— WORK INSTRUCTION —
Your response should contain each line of the data that includes "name".

— MATERIAL PROVIDED —
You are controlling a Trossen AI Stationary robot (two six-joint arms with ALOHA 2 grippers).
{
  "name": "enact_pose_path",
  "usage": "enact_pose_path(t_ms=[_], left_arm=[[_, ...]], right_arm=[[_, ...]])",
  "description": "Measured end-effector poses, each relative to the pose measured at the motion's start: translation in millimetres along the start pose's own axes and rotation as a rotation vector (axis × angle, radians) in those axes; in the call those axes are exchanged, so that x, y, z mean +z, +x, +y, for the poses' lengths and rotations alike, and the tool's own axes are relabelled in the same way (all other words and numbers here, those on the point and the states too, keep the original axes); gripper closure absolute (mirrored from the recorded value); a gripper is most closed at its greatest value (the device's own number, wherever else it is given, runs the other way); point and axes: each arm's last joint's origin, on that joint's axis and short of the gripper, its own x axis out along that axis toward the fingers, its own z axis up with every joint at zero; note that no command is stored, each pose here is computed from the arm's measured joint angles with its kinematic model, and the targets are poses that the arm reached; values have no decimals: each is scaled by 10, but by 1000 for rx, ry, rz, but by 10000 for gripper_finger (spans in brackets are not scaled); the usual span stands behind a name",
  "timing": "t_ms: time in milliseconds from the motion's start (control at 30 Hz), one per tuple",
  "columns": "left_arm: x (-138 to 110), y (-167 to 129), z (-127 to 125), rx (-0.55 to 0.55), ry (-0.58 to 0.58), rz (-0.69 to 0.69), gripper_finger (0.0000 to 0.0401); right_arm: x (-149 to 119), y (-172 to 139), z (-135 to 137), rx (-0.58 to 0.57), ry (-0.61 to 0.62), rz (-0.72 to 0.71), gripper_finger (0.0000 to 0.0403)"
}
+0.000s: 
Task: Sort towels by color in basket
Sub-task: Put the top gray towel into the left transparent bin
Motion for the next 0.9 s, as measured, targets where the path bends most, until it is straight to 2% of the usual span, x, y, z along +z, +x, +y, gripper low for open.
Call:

— ANSWER TO THE PROBLEM —
  "name": "enact_pose_path",
  "description": "Measured end-effector poses, each relative to the pose measured at the motion's start: translation in millimetres along the start pose's own axes and rotation as a rotation vector (axis × angle, radians) in those axes; in the call those axes are exchanged, so that x, y, z mean +z, +x, +y, for the poses' lengths and rotations alike, and the tool's own axes are relabelled in the same way (all other words and numbers here, those on the point and the states too, keep the original axes); gripper closure absolute (mirrored from the recorded value); a gripper is most closed at its greatest value (the device's own number, wherever else it is given, runs the other way); point and axes: each arm's last joint's origin, on that joint's axis and short of the gripper, its own x axis out along that axis toward the fingers, its own z axis up with every joint at zero; note that no command is stored, each pose here is computed from the arm's measured joint angles with its kinematic model, and the targets are poses that the arm reached; values have no decimals: each is scaled by 10, but by 1000 for rx, ry, rz, but by 10000 for gripper_finger (spans in brackets are not scaled); the usual span stands behind a name",

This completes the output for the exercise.